*Exercise aim*.
Nothing outside the stretch is wanted. Repeat exactly the lines of the listing below from the one that contains "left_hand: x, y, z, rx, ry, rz" through the one that contains "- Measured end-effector", both ends included.

- - - - -

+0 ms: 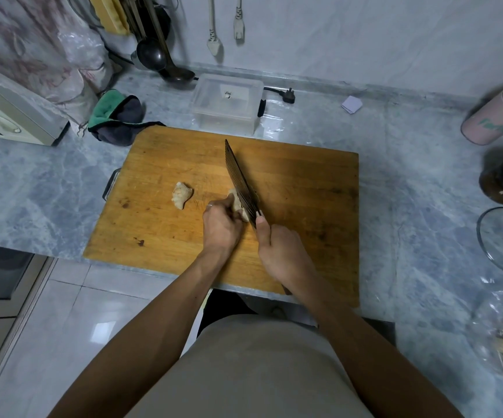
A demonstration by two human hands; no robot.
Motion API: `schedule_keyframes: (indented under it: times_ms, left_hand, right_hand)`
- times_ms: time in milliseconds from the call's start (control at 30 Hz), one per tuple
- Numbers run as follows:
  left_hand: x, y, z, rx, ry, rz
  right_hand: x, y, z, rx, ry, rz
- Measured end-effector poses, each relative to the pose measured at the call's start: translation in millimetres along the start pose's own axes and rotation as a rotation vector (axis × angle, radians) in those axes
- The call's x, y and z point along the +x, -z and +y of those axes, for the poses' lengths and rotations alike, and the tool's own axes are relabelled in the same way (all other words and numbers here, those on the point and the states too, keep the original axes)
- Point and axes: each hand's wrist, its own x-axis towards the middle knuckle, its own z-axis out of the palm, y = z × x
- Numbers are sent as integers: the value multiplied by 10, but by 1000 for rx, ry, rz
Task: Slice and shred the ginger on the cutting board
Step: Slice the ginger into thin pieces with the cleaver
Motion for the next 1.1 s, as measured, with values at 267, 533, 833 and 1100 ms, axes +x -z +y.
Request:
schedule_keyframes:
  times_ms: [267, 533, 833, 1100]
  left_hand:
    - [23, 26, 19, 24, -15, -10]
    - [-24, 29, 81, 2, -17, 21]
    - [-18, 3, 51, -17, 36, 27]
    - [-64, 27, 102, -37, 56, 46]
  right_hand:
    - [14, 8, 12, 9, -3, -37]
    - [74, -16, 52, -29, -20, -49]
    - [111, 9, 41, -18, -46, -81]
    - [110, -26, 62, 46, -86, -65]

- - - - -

*Answer section*.
  left_hand: x, y, z, rx, ry, rz
  right_hand: x, y, z, rx, ry, rz
- Measured end-effector poses, each relative to the pose measured at the call's start: translation in millimetres along the start pose's own axes and rotation as a rotation vector (axis × angle, radians) in those axes

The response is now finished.